======== GIVEN DATA ========

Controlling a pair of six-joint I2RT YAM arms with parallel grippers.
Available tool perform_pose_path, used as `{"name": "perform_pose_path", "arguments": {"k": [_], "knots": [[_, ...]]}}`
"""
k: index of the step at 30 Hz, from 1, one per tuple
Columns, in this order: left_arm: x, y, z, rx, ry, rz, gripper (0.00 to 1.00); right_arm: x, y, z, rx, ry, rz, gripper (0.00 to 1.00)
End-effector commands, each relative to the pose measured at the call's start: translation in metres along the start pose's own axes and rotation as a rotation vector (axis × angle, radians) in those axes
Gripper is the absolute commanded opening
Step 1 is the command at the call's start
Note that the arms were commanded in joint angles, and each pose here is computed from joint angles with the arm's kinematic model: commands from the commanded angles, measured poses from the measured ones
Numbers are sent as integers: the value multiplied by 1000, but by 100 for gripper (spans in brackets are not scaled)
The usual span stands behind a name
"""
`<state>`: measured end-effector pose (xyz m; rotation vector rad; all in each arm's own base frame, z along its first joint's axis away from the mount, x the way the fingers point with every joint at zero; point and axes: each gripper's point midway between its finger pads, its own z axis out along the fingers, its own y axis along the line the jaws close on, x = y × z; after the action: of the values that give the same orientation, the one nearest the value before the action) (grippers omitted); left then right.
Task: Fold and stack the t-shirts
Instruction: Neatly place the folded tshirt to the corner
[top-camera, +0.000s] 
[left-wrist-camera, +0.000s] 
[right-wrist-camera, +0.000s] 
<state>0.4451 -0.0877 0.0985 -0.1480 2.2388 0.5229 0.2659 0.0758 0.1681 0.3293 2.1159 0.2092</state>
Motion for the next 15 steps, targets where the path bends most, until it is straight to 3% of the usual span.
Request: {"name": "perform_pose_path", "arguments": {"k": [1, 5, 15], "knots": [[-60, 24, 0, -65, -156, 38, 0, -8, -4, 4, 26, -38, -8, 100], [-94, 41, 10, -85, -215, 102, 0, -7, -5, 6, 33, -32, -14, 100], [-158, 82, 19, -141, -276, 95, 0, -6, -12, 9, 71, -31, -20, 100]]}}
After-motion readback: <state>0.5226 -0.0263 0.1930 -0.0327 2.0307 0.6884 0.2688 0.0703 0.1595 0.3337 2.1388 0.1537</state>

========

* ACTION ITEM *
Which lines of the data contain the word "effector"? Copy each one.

* RESULT *
End-effector commands, each relative to the pose measured at the call's start: translation in metres along the start pose's own axes and rotation as a rotation vector (axis × angle, radians) in those axes
`<state>`: measured end-effector pose (xyz m; rotation vector rad; all in each arm's own base frame, z along its first joint's axis away from the mount, x the way the fingers point with every joint at zero; point and axes: each gripper's point midway between its finger pads, its own z axis out along the fingers, its own y axis along the line the jaws close on, x = y × z; after the action: of the values that give the same orientation, the one nearest the value before the action) (grippers omitted); left then right.

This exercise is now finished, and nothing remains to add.